- _Information shown_:
· · ·
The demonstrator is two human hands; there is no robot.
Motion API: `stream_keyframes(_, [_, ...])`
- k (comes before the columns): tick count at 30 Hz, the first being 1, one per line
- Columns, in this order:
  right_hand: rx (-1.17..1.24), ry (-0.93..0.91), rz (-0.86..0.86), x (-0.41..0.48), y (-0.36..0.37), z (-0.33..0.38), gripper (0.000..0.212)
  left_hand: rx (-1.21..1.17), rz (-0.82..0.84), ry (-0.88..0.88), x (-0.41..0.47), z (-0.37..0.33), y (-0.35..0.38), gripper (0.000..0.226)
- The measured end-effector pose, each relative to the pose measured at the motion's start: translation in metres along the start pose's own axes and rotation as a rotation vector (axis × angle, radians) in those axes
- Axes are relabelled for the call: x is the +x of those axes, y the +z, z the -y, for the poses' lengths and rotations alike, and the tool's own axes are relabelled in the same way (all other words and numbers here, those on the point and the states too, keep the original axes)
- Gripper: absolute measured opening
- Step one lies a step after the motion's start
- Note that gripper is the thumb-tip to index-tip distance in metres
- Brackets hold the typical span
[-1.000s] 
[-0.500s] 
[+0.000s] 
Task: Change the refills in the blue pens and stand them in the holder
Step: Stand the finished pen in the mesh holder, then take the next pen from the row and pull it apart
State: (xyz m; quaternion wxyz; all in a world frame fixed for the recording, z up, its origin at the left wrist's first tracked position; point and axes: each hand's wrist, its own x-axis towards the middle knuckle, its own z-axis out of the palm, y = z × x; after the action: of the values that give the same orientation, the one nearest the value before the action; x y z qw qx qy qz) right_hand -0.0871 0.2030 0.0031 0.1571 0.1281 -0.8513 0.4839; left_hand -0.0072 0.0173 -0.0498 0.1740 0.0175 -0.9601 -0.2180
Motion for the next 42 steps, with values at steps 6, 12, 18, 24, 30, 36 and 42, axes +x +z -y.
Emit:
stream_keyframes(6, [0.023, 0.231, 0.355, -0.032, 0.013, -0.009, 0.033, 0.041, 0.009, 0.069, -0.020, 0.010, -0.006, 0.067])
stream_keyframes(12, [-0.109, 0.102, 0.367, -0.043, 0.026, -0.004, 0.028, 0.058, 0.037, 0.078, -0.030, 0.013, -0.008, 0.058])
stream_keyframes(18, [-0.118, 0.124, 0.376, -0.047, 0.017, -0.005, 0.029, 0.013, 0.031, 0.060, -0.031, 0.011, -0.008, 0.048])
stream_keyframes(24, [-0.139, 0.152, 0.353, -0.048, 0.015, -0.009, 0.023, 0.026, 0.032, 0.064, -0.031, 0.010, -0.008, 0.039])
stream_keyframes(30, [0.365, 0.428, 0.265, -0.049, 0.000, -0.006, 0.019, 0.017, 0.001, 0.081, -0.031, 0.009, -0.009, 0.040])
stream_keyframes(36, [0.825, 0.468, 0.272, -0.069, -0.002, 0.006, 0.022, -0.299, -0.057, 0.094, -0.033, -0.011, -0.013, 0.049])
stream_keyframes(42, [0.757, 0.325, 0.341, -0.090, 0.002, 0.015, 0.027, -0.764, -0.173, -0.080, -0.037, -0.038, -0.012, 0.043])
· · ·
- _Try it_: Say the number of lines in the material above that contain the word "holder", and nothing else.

- _Written response_: 2